Benchmarking community/primary care musculoskeletal services: A narrative review and recommendation.

INTRODUCTION

High quality data on service performance is essential in healthcare to evidence efficacy, efficiency, and value. There remains a paucity of publicly reported data in community and primary care musculoskeletal (MSK) services. There is also a lack of guidance on which metrics MSK services should be collecting and reporting, and how this data could be used to directly improve patient outcomes, experiences, and value.

METHOD

A narrative review of the evidence around benchmarking MSK services was undertaken with a focus on how to develop routine data collection within community/primary care settings, and how to develop benchmarking capabilities for the future, looking towards a national MSK audit. This evidence was triangulated with the findings from recent MSK data studies undertaken by the authors and emerging UK policy and guidance in this area.

RECOMMENDATIONS

To enable MSK benchmarking services need to collect consistent, standardised outcomes and, therefore, we have developed a recommendation on a minimum MSK 'core outcome set' of Patient Reported Outcome Measures (PROMs) and Patient Reported Experience Measures (PREMs) (PROMs: MSK-HQ, NPRS, WPAI; PREMs: National MSK PREM).
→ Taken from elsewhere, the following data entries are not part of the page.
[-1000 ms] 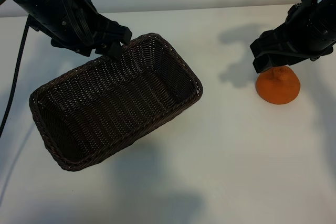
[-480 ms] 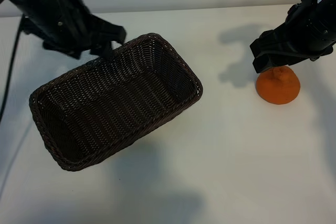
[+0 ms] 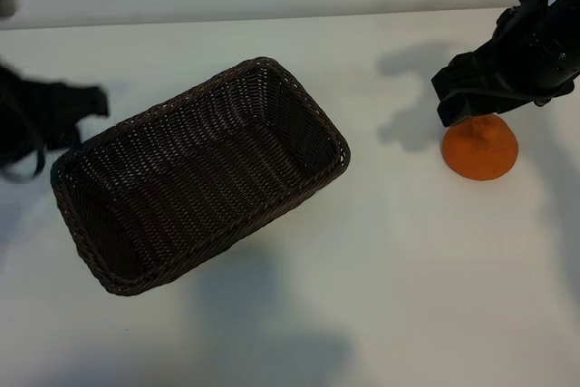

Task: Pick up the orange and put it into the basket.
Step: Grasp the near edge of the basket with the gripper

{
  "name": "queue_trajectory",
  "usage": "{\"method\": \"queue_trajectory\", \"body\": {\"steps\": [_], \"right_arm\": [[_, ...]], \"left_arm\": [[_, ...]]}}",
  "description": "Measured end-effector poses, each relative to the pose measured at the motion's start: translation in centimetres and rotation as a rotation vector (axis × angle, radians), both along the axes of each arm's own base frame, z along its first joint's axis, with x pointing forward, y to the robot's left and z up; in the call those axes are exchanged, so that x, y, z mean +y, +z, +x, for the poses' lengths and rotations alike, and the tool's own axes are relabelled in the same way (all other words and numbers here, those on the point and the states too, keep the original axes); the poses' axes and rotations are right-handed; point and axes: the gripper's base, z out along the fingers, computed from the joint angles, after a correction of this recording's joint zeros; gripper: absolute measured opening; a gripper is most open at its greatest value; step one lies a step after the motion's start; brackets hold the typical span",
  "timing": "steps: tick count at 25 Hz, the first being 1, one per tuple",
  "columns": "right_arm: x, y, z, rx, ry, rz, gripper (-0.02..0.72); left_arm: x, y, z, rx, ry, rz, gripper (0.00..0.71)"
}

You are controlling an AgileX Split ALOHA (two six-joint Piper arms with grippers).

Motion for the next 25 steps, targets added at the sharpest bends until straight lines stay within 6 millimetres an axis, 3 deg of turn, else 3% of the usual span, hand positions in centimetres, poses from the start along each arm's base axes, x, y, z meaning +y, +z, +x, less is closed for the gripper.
{"method": "queue_trajectory", "body": {"steps": [6,18,25], "right_arm": [[0.0,0.0,-0.1,0.007,0.002,-0.001,0.573],[0.0,0.0,-0.1,0.006,0.003,-0.001,0.572],[0.0,0.0,-0.1,0.006,0.003,-0.001,0.572]], "left_arm": [[0.7,-3.4,-1.0,0.003,0.136,-0.022,0.583],[0.6,-5.9,0.1,0.046,0.261,0.006,0.582],[1.1,-9.7,-1.5,0.086,0.314,0.002,0.582]]}}
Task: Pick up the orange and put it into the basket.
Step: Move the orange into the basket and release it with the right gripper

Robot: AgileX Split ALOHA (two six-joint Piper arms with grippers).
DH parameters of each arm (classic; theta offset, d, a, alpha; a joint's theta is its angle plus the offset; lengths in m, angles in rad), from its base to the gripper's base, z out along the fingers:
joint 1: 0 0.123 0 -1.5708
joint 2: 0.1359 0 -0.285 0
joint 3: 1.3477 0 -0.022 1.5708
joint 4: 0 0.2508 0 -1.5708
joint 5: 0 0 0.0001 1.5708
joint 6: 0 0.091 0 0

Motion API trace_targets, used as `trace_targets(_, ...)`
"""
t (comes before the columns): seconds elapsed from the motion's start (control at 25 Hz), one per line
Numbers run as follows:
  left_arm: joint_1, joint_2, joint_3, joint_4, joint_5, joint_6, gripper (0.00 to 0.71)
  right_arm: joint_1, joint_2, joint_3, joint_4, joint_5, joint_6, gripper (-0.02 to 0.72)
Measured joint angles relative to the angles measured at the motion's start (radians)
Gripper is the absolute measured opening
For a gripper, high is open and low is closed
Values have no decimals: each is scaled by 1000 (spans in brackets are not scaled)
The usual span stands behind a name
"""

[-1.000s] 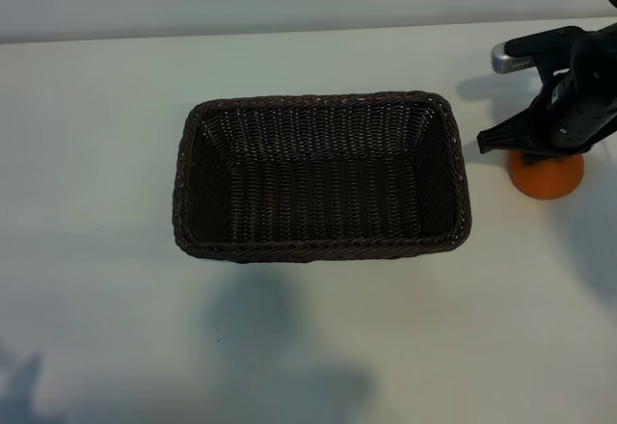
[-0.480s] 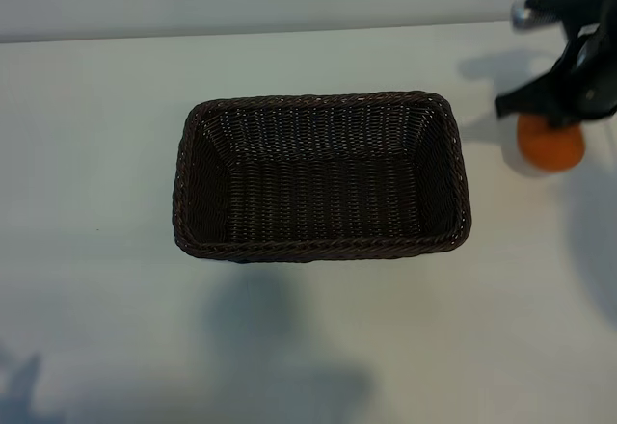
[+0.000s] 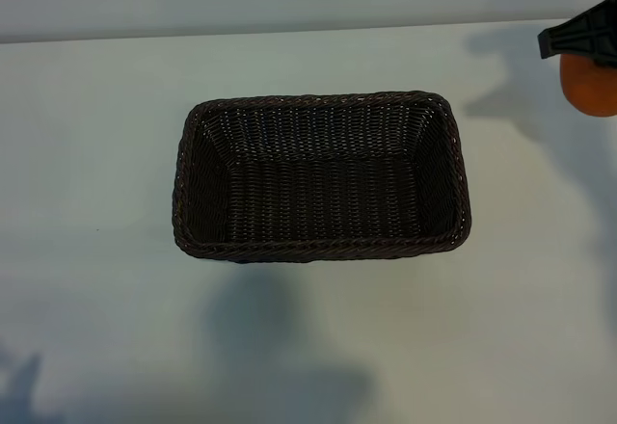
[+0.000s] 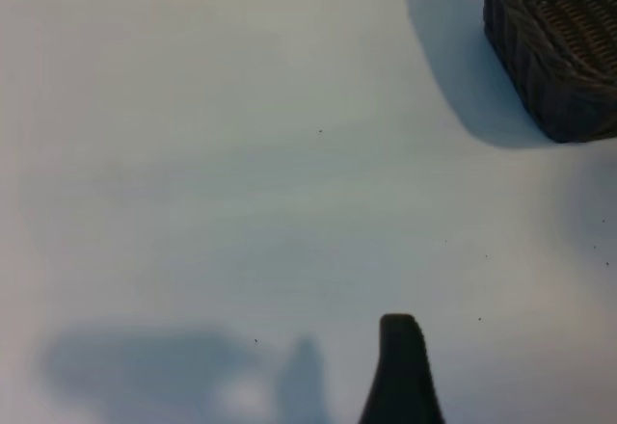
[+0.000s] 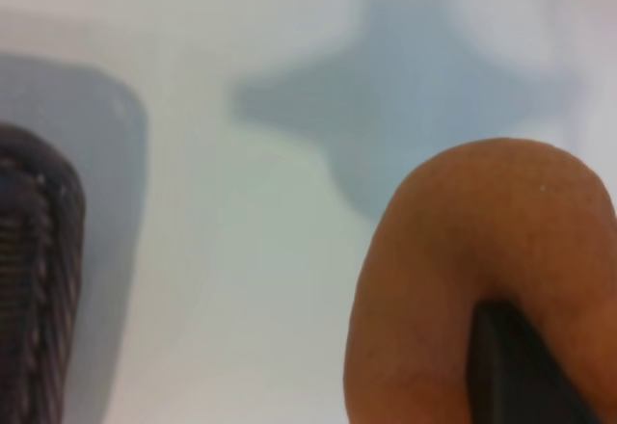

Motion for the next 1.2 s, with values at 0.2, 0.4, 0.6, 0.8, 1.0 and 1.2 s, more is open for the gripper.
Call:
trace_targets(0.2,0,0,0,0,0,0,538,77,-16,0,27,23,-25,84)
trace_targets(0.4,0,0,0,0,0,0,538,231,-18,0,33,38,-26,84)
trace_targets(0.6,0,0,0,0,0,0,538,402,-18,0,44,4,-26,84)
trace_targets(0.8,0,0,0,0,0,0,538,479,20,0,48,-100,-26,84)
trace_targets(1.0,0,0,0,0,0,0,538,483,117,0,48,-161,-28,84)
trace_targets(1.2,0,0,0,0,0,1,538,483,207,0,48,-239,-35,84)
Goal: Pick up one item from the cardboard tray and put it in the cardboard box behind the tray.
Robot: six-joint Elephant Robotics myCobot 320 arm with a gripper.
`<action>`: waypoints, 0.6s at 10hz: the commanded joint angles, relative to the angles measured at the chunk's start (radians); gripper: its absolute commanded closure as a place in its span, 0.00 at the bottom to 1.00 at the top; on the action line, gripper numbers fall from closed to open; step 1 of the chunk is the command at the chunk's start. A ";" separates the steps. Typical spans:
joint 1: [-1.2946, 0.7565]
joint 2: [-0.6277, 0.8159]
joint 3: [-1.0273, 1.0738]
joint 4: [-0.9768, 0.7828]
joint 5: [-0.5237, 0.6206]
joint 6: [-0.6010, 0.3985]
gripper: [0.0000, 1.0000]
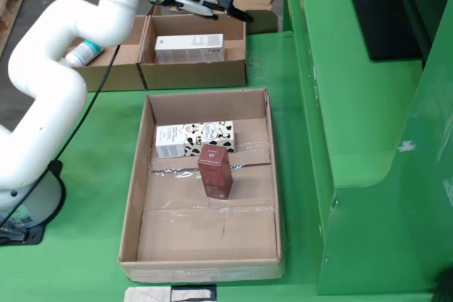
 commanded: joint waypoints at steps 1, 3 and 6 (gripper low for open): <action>-0.244 0.736 -0.559 -0.729 0.447 0.316 0.00; -0.272 1.101 -1.107 -0.523 0.446 0.360 0.00; -0.354 1.454 -1.532 -0.436 0.465 0.372 0.00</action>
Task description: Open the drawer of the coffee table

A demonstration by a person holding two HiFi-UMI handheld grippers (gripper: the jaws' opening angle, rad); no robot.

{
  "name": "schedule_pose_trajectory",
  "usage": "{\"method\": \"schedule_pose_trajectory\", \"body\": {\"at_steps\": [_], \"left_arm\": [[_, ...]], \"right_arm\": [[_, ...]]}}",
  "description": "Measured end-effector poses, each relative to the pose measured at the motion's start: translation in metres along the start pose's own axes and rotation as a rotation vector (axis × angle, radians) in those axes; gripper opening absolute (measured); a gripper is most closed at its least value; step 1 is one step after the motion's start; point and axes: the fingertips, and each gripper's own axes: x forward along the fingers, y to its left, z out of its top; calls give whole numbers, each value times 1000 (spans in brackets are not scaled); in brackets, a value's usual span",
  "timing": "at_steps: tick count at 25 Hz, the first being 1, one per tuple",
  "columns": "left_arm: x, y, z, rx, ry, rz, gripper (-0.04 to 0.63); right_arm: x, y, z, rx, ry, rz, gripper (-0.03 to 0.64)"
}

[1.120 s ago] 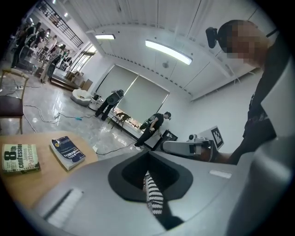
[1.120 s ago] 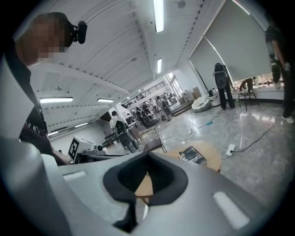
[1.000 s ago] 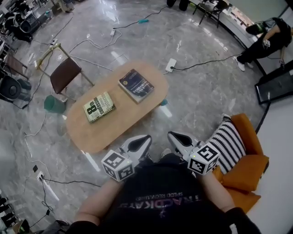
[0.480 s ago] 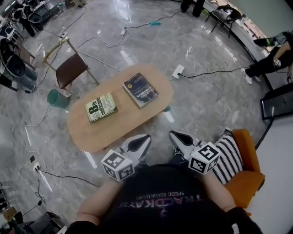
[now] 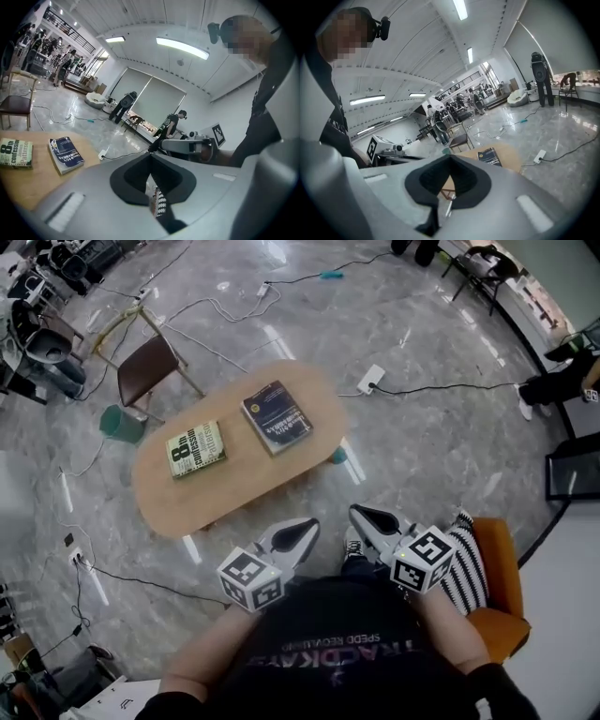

In addition, we make recommendations on the use of a standardised evidence-based method for case-mix adjustment and outlier identification (using the following baseline demographics and clinical factors; age, sex, ethnicity, pain site, comorbidities, duration of symptoms, previous surgery, previous pain episodes), alongside considerations on how this data should be integrated and reported within NHS systems.

CONCLUSIONS

Capturing high quality MSK data in a standardised, consistent, and sustainable way is a significant challenge. Policy holders, commissioners, managers, and clinicians need to be realistic with expectations, and take time to explore barriers to implementation including, funding, digital infrastructure/intra-operability, data sharing/governance, digital literacy, and local/national leadership. Next steps include developing a national MSK audit programme to provide a benchmarking model to support continuous improvements in care quality for patients living with MSK conditions.